» Aim of the exercise:
Start at the line with "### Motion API" in the records below, stop at the line with "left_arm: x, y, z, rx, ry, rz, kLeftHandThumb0", and return every line in that span exactly, the two end lines included.

[Items listed in a dataset]
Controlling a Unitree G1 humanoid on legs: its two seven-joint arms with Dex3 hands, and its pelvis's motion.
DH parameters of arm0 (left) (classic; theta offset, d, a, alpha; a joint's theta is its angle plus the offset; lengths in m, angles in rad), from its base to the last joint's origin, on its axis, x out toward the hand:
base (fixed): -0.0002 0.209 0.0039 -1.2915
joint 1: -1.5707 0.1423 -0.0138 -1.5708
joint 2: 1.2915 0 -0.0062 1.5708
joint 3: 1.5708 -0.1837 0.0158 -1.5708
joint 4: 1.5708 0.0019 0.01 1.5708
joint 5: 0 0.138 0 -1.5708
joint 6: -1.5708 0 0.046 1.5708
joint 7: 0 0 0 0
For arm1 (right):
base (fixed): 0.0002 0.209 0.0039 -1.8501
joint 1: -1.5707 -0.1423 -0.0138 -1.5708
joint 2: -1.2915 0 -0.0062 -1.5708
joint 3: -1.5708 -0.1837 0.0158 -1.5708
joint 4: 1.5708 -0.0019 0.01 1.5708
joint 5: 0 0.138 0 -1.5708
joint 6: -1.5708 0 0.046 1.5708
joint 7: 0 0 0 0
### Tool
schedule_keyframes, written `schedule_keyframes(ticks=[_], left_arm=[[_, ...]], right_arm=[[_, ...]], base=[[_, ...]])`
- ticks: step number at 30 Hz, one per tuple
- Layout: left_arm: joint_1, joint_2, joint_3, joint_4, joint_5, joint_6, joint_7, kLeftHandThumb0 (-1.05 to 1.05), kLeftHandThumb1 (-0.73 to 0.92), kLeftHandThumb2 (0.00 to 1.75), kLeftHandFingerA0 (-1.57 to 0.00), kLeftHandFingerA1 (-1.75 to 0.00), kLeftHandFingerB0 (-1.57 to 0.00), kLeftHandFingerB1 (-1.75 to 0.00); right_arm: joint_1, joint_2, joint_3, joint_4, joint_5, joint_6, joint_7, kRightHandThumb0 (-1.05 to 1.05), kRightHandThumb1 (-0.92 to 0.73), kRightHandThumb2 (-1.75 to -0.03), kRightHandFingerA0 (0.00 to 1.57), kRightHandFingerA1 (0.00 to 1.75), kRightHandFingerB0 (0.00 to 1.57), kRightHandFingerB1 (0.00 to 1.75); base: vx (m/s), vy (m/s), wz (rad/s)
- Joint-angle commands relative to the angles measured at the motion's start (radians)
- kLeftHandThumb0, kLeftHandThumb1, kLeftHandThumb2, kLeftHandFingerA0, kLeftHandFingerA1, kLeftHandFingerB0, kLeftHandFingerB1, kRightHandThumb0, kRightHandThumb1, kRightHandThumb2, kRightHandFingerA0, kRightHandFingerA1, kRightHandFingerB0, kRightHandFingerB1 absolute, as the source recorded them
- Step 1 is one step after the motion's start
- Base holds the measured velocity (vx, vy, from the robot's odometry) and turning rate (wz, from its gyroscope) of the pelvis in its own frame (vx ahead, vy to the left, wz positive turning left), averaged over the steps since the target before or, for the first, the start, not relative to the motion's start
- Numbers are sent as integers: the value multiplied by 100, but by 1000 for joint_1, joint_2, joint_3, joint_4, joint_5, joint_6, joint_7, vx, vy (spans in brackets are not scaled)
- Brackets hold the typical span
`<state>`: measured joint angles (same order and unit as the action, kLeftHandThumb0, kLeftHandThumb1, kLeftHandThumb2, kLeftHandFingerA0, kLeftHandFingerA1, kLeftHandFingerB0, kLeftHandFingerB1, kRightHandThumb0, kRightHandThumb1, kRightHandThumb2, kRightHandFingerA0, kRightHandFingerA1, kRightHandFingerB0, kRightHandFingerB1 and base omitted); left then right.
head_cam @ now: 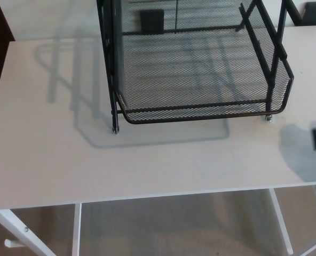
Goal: The robot walks towards a desk on which a file tray is kept in the middle and a stapler is kept to its right. The robot lifts the stapler using its right hand and places it on the file tray.
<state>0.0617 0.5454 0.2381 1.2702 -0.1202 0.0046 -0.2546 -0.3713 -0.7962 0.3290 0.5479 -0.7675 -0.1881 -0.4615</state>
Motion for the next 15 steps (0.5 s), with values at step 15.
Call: schedule_keyframes(ticks=[15], left_arm=[[44, 32, 8, -13, 26, -71, 0, -104, 73, 134, -51, -94, -4, -68]], right_arm=[[-25, -53, -360, -334, 89, -98, 5, -12, -51, -94, 94, 171, 76, 154]], base=[[0, 0, 0]])
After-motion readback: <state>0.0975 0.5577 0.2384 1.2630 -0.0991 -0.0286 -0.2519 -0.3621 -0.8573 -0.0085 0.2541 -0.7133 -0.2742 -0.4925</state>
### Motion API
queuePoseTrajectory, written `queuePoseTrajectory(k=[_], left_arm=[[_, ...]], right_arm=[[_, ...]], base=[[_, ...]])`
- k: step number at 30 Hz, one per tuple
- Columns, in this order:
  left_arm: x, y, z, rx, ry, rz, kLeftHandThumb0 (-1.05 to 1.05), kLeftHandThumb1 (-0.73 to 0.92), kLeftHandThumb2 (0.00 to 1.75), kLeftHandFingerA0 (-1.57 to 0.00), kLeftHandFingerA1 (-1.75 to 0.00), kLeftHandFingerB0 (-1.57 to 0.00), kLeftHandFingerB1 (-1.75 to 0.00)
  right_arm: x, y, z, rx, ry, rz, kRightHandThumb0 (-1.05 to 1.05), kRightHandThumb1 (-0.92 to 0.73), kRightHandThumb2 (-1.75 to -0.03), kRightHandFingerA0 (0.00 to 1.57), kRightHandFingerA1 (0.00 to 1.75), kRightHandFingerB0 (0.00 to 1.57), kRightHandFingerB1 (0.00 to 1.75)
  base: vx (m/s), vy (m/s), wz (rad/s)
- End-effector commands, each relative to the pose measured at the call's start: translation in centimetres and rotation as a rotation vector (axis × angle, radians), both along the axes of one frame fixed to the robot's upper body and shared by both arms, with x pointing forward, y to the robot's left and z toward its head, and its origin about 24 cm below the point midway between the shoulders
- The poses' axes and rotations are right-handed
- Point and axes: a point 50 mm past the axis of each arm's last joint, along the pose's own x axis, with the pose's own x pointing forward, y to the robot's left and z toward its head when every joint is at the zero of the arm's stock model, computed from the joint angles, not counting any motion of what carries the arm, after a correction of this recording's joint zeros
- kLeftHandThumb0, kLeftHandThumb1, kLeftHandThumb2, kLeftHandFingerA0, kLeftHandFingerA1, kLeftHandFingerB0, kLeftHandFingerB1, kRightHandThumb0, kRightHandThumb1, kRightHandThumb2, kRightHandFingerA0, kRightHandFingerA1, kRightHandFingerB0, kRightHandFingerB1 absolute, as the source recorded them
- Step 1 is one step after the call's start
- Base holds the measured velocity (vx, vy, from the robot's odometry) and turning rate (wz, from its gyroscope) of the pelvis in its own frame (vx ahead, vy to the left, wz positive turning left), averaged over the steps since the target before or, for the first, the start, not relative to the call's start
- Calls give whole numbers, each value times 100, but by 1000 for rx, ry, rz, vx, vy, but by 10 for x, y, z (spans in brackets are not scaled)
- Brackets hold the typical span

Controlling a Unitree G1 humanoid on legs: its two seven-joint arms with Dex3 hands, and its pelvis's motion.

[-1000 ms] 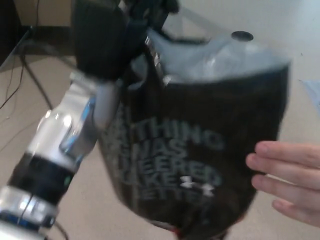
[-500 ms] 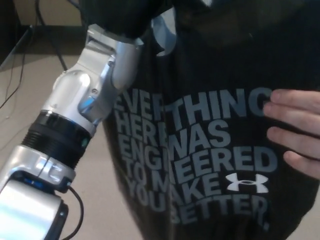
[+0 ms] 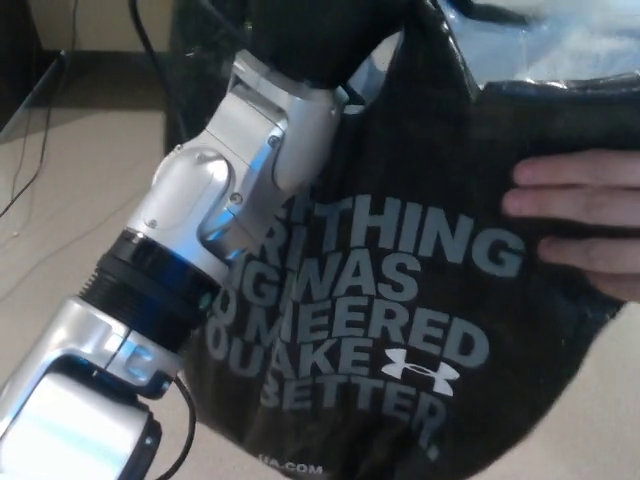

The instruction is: A person is holding a plastic bag and the robot extends its left hand to grab the bag by hooking its thumb into the holes at the top and brings its hand down by its side. Then it extends its arm again to hand the plastic bag back to the person.

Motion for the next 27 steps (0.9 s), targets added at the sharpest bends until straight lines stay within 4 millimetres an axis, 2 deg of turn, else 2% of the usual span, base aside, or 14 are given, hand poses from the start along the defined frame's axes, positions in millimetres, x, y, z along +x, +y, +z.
queuePoseTrajectory(k=[1,6,7,10,11,12,13,14,15,16,17,19,20,27], left_arm=[[-8,-1,1,12,-12,-1,-20,67,60,-97,-175,-59,-152],[-9,5,1,14,-16,24,-7,66,63,-96,-175,-57,-142],[-9,6,1,11,-20,31,-18,64,59,-96,-175,-65,-139],[-8,12,0,9,-23,58,-21,61,58,-97,-174,-71,-126],[-7,15,-1,9,5,65,-26,46,87,-125,-139,-75,-99],[-6,16,-2,10,27,68,-26,46,87,-125,-139,-75,-99],[-5,18,-3,21,92,82,-29,68,60,-82,-156,-69,-56],[-5,19,-4,26,119,88,-29,68,60,-82,-156,-69,-56],[0,22,-11,71,258,150,-56,55,57,-22,-35,-15,-27],[3,25,-18,96,384,174,-65,41,77,-5,-29,-6,-20],[5,28,-22,115,434,191,-63,38,78,0,-15,0,-13],[8,33,-29,156,505,229,-65,39,77,0,-4,0,-6],[10,37,-34,190,566,233,-78,42,55,0,0,0,-2],[10,48,-43,309,724,233,-86,43,57,0,0,0,-5]], right_arm=[[-3,-7,1,-6,16,-6,-31,-67,-60,75,70,68,45],[2,-7,4,-10,4,-3,-31,-68,-60,78,74,65,43],[2,-7,4,-13,0,0,-31,-67,-60,77,73,66,44],[5,-6,5,-13,-8,6,-32,-67,-60,77,69,66,44],[6,-5,5,-14,-8,8,-32,-67,-60,76,69,67,44],[6,-5,5,-15,-10,10,-32,-67,-60,76,69,67,44],[7,-4,5,-14,-8,11,-32,-67,-60,75,69,67,44],[7,-4,5,-14,-8,11,-32,-67,-60,75,69,67,44],[7,-4,4,-16,-3,8,-33,-67,-60,76,67,67,44],[5,-4,4,-22,3,13,-32,-67,-60,76,67,66,44],[4,-4,3,-24,7,13,-33,-67,-60,76,69,67,44],[3,-4,2,-12,10,4,-32,-67,-60,76,70,68,45],[2,-4,2,-7,8,6,-32,-67,-60,75,65,67,45],[6,-3,4,-14,11,15,-34,-68,-61,74,65,66,44]], base=[[0,0,0],[0,0,0],[0,0,0],[0,0,0],[0,0,0],[0,0,0],[0,0,0],[0,0,0],[0,0,0],[0,0,0],[0,0,0],[0,0,0],[0,0,0],[0,0,0]])
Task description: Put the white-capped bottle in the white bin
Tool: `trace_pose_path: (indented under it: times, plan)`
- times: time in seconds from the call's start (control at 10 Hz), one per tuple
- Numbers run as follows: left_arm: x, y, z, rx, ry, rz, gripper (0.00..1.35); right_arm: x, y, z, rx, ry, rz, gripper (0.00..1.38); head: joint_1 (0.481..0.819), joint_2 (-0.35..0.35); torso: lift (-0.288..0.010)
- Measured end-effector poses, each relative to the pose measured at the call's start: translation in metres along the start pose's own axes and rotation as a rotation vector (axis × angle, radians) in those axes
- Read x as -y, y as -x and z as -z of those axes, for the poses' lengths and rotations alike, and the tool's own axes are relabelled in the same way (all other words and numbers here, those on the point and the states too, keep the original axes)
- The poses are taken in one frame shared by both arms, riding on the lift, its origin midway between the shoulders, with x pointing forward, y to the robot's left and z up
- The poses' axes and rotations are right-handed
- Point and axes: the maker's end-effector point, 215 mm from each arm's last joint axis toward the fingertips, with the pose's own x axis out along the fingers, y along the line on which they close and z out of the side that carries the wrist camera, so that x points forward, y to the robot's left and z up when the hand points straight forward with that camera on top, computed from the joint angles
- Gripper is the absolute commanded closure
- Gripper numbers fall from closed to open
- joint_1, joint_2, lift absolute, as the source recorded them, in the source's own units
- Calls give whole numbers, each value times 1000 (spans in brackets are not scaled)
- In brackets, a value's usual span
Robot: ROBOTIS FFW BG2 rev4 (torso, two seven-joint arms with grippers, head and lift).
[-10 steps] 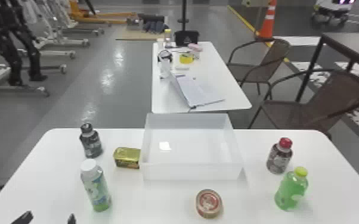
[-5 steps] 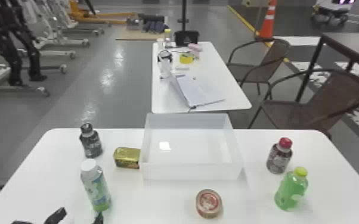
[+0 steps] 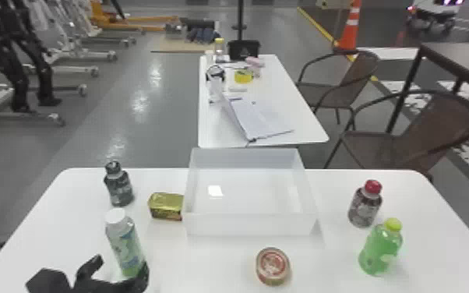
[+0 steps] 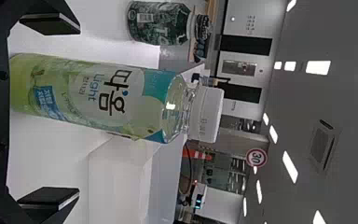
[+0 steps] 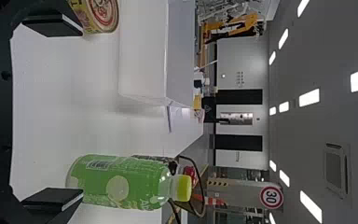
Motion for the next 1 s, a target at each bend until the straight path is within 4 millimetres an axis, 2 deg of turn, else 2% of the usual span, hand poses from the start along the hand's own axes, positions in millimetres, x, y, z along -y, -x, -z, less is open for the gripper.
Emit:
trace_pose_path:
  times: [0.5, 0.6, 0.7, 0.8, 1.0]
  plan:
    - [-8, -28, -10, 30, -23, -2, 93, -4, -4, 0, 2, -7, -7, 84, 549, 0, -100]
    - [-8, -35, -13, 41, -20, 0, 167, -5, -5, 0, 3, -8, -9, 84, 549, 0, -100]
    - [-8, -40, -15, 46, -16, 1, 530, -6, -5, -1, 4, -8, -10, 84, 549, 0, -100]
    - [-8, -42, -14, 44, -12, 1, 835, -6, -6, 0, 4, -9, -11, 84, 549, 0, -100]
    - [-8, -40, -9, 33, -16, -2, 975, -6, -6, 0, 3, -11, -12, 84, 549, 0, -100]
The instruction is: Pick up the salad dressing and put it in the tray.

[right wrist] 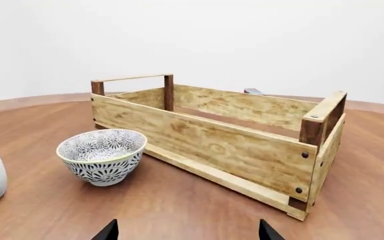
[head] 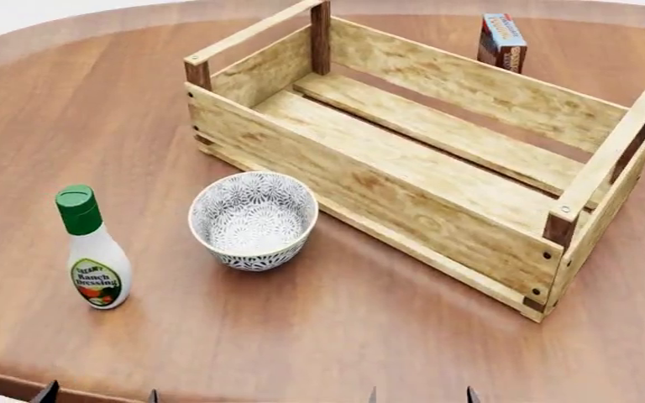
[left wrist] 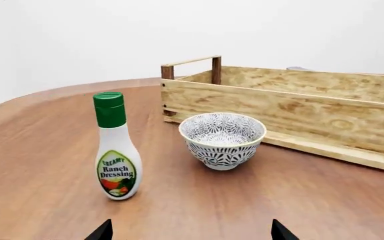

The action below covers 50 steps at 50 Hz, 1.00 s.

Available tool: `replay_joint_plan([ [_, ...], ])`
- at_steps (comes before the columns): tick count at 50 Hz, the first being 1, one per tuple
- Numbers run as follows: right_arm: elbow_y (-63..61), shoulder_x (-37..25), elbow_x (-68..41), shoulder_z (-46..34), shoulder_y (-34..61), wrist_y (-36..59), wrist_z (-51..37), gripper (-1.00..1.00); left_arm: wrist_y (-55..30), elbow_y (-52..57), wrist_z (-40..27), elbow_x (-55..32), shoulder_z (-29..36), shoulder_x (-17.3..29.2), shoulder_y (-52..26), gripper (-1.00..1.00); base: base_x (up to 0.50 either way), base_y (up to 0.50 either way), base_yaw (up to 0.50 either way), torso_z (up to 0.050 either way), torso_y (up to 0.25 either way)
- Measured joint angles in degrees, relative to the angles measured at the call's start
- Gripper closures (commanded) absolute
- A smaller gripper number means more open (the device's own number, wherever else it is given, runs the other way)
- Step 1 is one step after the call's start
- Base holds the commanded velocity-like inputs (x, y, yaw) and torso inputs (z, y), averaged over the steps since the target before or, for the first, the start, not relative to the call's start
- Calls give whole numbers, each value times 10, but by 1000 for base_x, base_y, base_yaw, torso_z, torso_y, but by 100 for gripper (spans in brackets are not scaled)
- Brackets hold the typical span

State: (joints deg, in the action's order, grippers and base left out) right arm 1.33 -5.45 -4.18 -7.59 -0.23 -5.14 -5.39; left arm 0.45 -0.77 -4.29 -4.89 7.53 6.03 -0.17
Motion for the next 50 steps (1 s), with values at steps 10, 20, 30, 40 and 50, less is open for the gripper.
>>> replay_joint_plan([
  [10,5,-7,-5,-8,7,8,-4,-100,-24,-1,-11,-9,4,3,-11,-100,12,0,0,0,0],
  [20,-62,-16,-23,5,17,72,-28,-100,-122,87,-30,-31,-3,14,-33,-100,455,0,0,0,0],
  [30,-193,-37,-52,30,36,173,-53,-100,-234,222,-52,-67,-27,29,-63,-100,500,0,0,0,0],
  [40,-267,-53,-73,43,44,223,-67,-100,-282,288,-62,-88,-39,40,-74,-100,500,0,0,0,0],
  [50,-293,-63,-83,46,47,238,-76,-100,-296,310,-65,-102,-45,45,-78,-100,500,0,0,0,0],
])
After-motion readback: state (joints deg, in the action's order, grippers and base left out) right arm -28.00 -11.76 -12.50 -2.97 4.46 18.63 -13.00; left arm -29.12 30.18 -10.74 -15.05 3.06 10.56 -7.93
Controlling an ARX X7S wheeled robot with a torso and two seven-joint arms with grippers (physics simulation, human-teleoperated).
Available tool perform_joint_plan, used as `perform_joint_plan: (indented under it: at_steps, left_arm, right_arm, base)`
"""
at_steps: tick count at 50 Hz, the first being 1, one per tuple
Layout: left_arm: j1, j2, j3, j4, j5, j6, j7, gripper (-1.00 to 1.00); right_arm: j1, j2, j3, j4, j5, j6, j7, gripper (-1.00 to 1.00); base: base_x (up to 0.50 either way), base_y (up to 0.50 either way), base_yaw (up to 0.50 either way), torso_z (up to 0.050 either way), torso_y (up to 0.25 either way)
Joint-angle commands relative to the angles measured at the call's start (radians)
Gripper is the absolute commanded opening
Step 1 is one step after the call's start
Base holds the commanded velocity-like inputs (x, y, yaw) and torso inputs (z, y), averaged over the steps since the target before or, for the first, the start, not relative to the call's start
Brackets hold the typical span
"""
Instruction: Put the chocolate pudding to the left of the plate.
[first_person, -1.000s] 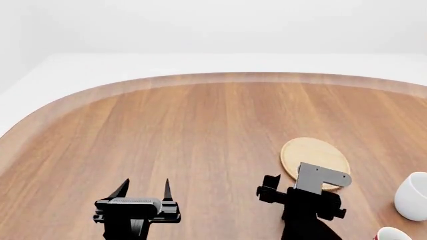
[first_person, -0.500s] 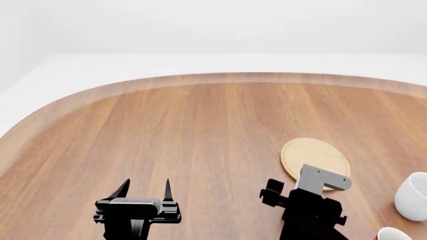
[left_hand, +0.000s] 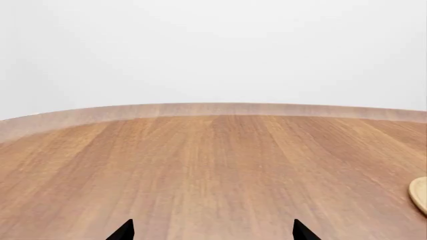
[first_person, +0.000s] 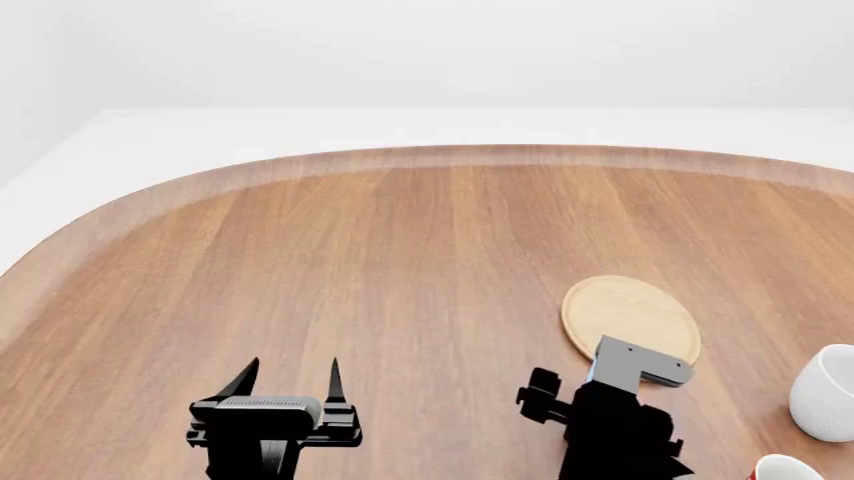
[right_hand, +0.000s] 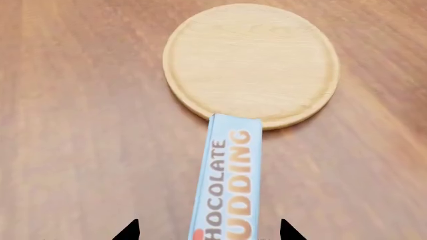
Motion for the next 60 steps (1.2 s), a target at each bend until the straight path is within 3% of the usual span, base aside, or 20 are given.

» The completed task:
### Motion API
queuePoseTrajectory, written `queuePoseTrajectory(k=[_], left_arm=[[_, ...]], right_arm=[[_, ...]], base=[[_, ...]])`
- k: step number at 30 Hz, one per tuple
- Columns, in this order:
  left_arm: x, y, z, rx, ry, rz, kLeftHandThumb0 (-1.05 to 1.05), kLeftHandThumb1 (-0.73 to 0.92), kLeftHandThumb2 (0.00 to 1.75), kLeftHandFingerA0 (-1.57 to 0.00), kLeftHandFingerA1 (-1.75 to 0.00), kLeftHandFingerB0 (-1.57 to 0.00), kLeftHandFingerB1 (-1.75 to 0.00)

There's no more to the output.